## Problem to solve
Lines containing the string "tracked": how many are there below? Answer with the number only.
'''
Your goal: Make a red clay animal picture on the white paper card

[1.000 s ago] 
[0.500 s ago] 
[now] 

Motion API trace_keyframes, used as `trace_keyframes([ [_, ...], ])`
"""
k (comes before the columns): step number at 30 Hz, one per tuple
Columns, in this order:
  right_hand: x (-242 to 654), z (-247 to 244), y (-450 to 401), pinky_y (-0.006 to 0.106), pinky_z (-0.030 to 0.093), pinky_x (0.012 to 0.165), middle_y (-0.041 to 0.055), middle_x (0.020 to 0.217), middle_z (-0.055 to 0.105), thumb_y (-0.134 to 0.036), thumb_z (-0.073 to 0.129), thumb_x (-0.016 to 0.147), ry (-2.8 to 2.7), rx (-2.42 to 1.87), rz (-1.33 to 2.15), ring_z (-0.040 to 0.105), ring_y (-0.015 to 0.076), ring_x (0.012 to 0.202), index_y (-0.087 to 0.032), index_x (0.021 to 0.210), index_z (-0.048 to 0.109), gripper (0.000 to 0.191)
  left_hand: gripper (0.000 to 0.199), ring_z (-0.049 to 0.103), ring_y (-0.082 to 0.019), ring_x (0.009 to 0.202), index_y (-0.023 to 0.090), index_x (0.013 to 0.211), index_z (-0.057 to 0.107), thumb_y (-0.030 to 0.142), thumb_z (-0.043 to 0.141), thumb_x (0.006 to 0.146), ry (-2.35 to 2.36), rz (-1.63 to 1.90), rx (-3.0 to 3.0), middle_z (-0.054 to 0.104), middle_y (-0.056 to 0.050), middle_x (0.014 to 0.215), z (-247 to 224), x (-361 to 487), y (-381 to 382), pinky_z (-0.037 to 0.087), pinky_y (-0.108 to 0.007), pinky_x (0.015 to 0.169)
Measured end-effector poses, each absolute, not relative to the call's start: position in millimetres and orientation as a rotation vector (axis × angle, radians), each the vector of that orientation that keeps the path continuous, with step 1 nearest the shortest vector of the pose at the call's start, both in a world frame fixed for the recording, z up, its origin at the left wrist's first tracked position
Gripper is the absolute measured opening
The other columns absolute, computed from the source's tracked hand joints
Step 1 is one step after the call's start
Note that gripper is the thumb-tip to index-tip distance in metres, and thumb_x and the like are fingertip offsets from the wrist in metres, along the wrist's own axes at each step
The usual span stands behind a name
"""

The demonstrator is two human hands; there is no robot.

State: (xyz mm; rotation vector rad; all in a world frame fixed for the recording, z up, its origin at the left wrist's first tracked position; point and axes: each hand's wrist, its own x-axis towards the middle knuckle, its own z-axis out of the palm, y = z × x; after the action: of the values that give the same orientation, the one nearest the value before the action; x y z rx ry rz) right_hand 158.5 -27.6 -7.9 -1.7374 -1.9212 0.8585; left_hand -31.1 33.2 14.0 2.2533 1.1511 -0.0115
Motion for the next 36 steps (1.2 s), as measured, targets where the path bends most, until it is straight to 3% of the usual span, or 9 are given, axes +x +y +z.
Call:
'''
## Written solution
3